I think damsons might be my favourite fruit. Not straight off the tree; that way they have a bitter edge which makes you purse your lips. But when they are cooked with sugar they are rich, perfumed and glorious. One of the most lovely things about them is their purplish bloom which imprints itself on your fingers when you pick it from the tree. I picked these beauties on Sunday and the tree stands next to a rose that due to my lazy gardening has suckers that have naturalised. My lazy gardening of course has its benefits, in this case the beautiful rosehips that are hanging heavy. I couldn’t resist picking some to add to my damsons.
I am not sure that the rosehips add anything in terms of taste to this jelly. The damsons overwhelm their delicate taste, but maybe some of their goodness will have hung in there through the boiling process. I am glad I added them for the photo above alone. Look at those colours! Autumn on a plate.
Makes about 3 jars
1 litre water
Wash the rosehips well and remove the old flowers and check for insects. Chop these finely (wearing gloves if you do this by hand as the hairy seeds are an irritant, I use my food processor). Add to a large pan. Wash the damsons and add to the pan with 1 litre of water. Bring to the boil and simmer away until the fruit is soft. I mashed it with my potato masher. Strain the fruit through a jelly bag or large square of muslin tied at the top and hang over a bowl. The weight of the fruit and damson stones will mean that the majority of the juice will have strained through in 1 hour, but you can leave it overnight. Don’t be tempted to squeeze the bag though as this will make the jelly cloudy.
Pop a couple of saucers into the fridge to get cold.

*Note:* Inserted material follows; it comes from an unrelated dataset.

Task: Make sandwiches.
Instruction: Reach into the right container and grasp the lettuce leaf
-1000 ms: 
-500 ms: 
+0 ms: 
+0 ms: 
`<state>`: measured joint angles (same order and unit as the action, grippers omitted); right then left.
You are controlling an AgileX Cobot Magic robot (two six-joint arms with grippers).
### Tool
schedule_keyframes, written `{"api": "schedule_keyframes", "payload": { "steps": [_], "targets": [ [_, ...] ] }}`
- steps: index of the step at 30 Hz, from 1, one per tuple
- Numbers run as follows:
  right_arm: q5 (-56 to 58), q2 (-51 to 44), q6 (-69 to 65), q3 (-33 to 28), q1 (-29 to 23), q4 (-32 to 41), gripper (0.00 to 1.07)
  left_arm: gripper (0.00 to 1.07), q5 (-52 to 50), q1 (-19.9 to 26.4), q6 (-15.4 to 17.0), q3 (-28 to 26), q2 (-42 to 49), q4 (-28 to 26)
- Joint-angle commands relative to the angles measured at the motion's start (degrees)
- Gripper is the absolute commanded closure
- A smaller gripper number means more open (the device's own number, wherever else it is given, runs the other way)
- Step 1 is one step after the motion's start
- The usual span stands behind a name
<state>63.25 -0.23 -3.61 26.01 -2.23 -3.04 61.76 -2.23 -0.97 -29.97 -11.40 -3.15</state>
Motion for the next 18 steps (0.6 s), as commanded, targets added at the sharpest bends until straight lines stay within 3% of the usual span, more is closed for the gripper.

Measure the juice and to every 600ml of juice add 450g of sugar. Return it all to a clean large pan and bring slowly to a simmer, stirring to dissolve the sugar. Once the sugar has dissolved increase the heat to bring it to a rolling boil. Check to see if it’s set by pouring a small amount onto a cold saucer. When it’s cooled push your finger through it and if it wrinkles it’s ready. Pour into warm sterilised jars and seal.
Use it like jam on your toast or as an accompaniment to meat, cheese or anything else that you fancy.